**Task directions:** Your reply should be the complete data, reproduced exactly.

+++

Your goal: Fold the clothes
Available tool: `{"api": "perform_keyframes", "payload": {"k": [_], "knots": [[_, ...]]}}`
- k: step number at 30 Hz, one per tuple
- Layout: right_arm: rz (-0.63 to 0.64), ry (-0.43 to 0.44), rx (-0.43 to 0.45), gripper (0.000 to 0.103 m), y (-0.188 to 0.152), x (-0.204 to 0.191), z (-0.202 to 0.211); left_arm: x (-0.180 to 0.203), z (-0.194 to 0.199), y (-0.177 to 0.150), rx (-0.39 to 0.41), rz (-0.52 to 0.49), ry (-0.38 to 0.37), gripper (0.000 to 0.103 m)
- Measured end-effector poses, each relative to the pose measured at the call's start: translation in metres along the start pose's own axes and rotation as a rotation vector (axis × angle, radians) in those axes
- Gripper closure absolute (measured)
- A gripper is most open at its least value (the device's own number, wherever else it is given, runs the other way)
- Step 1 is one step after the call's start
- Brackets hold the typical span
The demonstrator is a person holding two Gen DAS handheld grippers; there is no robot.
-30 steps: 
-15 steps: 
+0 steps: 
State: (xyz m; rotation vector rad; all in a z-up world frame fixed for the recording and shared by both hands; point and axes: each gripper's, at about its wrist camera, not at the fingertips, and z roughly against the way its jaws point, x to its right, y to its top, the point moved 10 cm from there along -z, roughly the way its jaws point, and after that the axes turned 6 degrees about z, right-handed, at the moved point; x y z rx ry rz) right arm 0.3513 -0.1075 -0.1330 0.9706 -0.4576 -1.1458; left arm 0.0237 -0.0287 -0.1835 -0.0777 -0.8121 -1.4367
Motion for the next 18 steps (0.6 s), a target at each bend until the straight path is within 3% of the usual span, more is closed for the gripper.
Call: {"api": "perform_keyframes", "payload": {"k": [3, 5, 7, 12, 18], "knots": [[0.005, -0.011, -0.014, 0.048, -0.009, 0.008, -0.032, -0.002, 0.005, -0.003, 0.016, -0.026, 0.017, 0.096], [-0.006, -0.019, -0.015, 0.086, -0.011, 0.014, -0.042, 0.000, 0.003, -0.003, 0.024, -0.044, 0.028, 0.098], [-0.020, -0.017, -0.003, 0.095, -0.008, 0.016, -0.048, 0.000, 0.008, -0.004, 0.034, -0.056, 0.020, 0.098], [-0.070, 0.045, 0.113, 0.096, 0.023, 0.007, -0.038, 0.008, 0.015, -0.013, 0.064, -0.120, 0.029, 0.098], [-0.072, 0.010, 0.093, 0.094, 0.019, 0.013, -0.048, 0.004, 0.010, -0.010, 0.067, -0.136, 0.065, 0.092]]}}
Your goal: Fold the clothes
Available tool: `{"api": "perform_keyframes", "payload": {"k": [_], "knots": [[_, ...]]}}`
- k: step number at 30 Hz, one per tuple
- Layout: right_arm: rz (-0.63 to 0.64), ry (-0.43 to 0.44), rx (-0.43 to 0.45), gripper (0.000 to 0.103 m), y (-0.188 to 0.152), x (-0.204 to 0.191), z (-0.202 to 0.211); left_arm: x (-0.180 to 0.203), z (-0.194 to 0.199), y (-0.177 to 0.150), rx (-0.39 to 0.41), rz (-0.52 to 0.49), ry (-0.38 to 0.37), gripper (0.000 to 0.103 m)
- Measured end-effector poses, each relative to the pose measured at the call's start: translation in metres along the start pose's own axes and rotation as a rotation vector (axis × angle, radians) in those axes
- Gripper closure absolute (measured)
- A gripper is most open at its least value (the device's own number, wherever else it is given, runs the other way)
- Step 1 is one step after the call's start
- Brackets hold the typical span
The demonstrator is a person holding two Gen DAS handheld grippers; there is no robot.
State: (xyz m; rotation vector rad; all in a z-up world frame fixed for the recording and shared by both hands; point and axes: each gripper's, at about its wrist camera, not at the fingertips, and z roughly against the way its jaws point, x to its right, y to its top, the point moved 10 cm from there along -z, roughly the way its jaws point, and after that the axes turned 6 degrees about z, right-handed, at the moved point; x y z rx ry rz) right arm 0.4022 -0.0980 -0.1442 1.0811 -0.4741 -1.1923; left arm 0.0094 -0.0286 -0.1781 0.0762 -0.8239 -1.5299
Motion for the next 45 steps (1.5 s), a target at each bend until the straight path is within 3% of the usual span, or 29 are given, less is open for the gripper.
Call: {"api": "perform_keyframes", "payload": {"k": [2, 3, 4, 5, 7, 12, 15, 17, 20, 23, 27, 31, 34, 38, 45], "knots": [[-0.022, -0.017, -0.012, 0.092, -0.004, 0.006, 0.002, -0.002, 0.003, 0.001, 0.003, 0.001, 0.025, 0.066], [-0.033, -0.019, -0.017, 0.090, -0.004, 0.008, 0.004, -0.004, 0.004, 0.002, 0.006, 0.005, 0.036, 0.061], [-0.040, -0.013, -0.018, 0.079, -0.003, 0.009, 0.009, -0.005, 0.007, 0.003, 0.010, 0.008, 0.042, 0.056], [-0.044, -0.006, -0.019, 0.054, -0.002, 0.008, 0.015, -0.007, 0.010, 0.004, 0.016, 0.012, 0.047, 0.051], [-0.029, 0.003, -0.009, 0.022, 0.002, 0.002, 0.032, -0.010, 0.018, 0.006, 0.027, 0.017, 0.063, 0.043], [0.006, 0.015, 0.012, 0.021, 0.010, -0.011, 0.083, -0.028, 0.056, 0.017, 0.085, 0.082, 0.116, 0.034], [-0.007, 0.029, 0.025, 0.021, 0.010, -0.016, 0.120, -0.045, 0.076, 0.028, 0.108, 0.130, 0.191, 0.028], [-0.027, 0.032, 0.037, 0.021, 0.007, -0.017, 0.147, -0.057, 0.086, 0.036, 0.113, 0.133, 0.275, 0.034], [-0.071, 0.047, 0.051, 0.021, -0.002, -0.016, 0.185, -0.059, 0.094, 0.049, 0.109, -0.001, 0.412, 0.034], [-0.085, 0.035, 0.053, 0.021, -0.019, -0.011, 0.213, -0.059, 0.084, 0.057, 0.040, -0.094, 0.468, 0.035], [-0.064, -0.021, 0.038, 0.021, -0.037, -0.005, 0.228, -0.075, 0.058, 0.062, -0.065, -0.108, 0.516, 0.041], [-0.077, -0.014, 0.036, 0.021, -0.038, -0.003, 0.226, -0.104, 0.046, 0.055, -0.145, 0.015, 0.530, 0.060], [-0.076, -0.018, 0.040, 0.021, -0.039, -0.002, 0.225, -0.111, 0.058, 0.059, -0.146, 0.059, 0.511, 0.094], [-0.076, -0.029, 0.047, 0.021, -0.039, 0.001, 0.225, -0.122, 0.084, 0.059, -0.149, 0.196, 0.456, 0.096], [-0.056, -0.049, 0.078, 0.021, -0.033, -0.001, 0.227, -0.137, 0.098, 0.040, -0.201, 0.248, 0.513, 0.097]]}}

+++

**Exercise answer:**
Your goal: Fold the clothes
Available tool: `{"api": "perform_keyframes", "payload": {"k": [_], "knots": [[_, ...]]}}`
- k: step number at 30 Hz, one per tuple
- Layout: right_arm: rz (-0.63 to 0.64), ry (-0.43 to 0.44), rx (-0.43 to 0.45), gripper (0.000 to 0.103 m), y (-0.188 to 0.152), x (-0.204 to 0.191), z (-0.202 to 0.211); left_arm: x (-0.180 to 0.203), z (-0.194 to 0.199), y (-0.177 to 0.150), rx (-0.39 to 0.41), rz (-0.52 to 0.49), ry (-0.38 to 0.37), gripper (0.000 to 0.103 m)
- Measured end-effector poses, each relative to the pose measured at the call's start: translation in metres along the start pose's own axes and rotation as a rotation vector (axis × angle, radians) in those axes
- Gripper closure absolute (measured)
- A gripper is most open at its least value (the device's own number, wherever else it is given, runs the other way)
- Step 1 is one step after the call's start
- Brackets hold the typical span
The demonstrator is a person holding two Gen DAS handheld grippers; there is no robot.
-30 steps: 
-15 steps: 
+0 steps: 
State: (xyz m; rotation vector rad; all in a z-up world frame fixed for the recording and shared by both hands; point and axes: each gripper's, at about its wrist camera, not at the fingertips, and z roughly against the way its jaws point, x to its right, y to its top, the point moved 10 cm from there along -z, roughly the way its jaws point, and after that the axes turned 6 degrees about z, right-handed, at the moved point; x y z rx ry rz) right arm 0.3513 -0.1075 -0.1330 0.9706 -0.4576 -1.1458; left arm 0.0237 -0.0287 -0.1835 -0.0777 -0.8121 -1.4367
Motion for the next 18 steps (0.6 s), a target at each bend until the straight path is within 3% of the usual span, more is closed for the gripper.
Call: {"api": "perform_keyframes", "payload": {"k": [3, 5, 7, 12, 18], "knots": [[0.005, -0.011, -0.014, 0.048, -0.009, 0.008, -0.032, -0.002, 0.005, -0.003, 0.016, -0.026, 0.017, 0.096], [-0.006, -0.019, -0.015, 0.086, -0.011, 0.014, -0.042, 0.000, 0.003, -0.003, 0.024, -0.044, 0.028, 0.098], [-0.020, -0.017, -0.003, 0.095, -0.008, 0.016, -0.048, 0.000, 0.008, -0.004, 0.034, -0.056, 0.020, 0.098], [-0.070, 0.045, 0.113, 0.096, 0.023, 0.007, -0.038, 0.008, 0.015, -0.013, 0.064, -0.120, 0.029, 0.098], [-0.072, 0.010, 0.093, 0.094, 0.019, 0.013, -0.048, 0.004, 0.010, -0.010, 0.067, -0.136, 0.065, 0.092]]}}
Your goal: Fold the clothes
Available tool: `{"api": "perform_keyframes", "payload": {"k": [_], "knots": [[_, ...]]}}`
- k: step number at 30 Hz, one per tuple
- Layout: right_arm: rz (-0.63 to 0.64), ry (-0.43 to 0.44), rx (-0.43 to 0.45), gripper (0.000 to 0.103 m), y (-0.188 to 0.152), x (-0.204 to 0.191), z (-0.202 to 0.211); left_arm: x (-0.180 to 0.203), z (-0.194 to 0.199), y (-0.177 to 0.150), rx (-0.39 to 0.41), rz (-0.52 to 0.49), ry (-0.38 to 0.37), gripper (0.000 to 0.103 m)
- Measured end-effector poses, each relative to the pose measured at the call's start: translation in metres along the start pose's own axes and rotation as a rotation vector (axis × angle, radians) in those axes
- Gripper closure absolute (measured)
- A gripper is most open at its least value (the device's own number, wherever else it is given, runs the other way)
- Step 1 is one step after the call's start
- Brackets hold the typical span
The demonstrator is a person holding two Gen DAS handheld grippers; there is no robot.
State: (xyz m; rotation vector rad; all in a z-up world frame fixed for the recording and shared by both hands; point and axes: each gripper's, at about its wrist camera, not at the fingertips, and z roughly against the way its jaws point, x to its right, y to its top, the point moved 10 cm from there along -z, roughly the way its jaws point, and after that the axes turned 6 degrees about z, right-handed, at the moved point; x y z rx ry rz) right arm 0.4022 -0.0980 -0.1442 1.0811 -0.4741 -1.1923; left arm 0.0094 -0.0286 -0.1781 0.0762 -0.8239 -1.5299
Motion for the next 45 steps (1.5 s), a target at each bend until the straight path is within 3% of the usual span, or 29 are given, less is open for the gripper.
Call: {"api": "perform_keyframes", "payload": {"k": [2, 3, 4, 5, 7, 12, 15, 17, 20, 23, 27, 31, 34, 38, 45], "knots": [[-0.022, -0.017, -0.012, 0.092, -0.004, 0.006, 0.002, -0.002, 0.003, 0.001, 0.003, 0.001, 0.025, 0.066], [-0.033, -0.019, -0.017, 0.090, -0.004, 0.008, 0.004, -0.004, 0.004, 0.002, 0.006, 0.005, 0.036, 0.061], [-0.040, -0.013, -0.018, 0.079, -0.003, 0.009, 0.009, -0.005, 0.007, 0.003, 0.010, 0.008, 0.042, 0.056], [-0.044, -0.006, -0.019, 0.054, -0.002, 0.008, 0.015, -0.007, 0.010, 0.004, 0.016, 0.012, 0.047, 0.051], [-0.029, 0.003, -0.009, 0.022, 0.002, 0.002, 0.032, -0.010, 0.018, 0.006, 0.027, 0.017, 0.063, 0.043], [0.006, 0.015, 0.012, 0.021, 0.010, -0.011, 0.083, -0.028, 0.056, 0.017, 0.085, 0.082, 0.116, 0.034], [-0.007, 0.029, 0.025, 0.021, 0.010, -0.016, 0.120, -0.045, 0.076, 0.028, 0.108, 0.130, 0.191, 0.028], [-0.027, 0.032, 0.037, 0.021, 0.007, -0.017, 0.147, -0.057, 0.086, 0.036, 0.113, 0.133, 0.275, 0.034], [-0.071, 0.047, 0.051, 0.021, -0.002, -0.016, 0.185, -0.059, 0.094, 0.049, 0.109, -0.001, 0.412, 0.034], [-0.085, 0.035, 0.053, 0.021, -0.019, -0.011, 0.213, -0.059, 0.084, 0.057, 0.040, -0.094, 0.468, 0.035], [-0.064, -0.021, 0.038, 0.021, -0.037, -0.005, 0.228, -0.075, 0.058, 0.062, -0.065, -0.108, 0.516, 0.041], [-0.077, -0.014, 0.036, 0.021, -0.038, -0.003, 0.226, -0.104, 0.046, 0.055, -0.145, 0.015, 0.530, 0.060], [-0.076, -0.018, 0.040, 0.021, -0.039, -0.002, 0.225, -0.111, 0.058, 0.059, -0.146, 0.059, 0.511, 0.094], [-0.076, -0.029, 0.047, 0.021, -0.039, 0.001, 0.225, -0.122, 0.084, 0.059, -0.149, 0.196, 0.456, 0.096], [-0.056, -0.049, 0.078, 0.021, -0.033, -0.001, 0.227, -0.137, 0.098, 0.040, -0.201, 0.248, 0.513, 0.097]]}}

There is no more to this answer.